## WORK INSTRUCTIONS
Copy out, unchanged, every line from the start of the records to the line that contains "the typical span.", and stop there.

DATA IN THIS EXERCISE Block Start

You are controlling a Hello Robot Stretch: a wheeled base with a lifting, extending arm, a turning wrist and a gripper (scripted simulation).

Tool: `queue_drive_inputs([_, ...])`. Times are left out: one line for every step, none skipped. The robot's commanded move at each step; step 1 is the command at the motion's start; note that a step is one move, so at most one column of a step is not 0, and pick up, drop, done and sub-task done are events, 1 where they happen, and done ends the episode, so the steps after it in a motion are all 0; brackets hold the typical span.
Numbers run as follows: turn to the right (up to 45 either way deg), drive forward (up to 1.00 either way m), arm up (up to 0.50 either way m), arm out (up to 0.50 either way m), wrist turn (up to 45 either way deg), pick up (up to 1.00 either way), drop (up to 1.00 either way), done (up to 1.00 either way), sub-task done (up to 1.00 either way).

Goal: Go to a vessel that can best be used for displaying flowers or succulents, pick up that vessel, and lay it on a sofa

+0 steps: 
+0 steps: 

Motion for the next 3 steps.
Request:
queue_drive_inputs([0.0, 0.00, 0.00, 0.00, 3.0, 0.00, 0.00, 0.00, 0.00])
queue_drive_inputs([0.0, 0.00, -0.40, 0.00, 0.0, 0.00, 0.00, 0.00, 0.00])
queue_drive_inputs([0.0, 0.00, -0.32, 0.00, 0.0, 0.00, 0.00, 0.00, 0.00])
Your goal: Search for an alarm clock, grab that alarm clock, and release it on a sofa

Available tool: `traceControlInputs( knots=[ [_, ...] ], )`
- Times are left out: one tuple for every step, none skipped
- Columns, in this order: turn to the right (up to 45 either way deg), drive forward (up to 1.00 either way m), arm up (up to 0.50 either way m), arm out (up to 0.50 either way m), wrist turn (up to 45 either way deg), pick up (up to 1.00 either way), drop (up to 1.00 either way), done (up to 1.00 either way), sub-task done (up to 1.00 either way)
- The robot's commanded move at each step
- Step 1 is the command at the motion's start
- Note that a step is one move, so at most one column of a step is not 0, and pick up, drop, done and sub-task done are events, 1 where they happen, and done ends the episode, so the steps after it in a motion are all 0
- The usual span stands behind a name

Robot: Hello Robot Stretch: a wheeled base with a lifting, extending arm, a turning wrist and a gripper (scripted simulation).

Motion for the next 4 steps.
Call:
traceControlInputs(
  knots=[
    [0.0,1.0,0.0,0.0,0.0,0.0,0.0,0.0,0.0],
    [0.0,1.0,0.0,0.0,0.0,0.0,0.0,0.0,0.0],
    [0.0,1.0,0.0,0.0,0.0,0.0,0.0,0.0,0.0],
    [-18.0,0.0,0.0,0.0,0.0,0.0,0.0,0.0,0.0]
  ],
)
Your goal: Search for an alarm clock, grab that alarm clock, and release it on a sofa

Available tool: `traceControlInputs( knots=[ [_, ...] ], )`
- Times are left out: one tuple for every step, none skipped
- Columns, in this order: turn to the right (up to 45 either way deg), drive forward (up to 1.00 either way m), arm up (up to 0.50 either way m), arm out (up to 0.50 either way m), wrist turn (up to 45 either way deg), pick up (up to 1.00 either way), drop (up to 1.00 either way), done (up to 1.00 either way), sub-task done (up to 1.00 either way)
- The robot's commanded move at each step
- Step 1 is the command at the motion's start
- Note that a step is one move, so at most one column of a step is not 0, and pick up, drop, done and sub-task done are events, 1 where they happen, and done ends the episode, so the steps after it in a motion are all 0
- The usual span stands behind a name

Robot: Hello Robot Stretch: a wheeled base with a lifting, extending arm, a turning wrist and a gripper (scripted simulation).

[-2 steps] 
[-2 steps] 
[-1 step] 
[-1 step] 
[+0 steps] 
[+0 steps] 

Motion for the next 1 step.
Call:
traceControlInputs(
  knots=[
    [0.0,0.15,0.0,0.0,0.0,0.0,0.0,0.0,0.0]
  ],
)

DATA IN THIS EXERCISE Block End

## ANSWER TO THIS PROBLEM
You are controlling a Hello Robot Stretch: a wheeled base with a lifting, extending arm, a turning wrist and a gripper (scripted simulation).

Tool: `queue_drive_inputs([_, ...])`. Times are left out: one line for every step, none skipped. The robot's commanded move at each step; step 1 is the command at the motion's start; note that a step is one move, so at most one column of a step is not 0, and pick up, drop, done and sub-task done are events, 1 where they happen, and done ends the episode, so the steps after it in a motion are all 0; brackets hold the typical span.

The work on this exercise has been completed.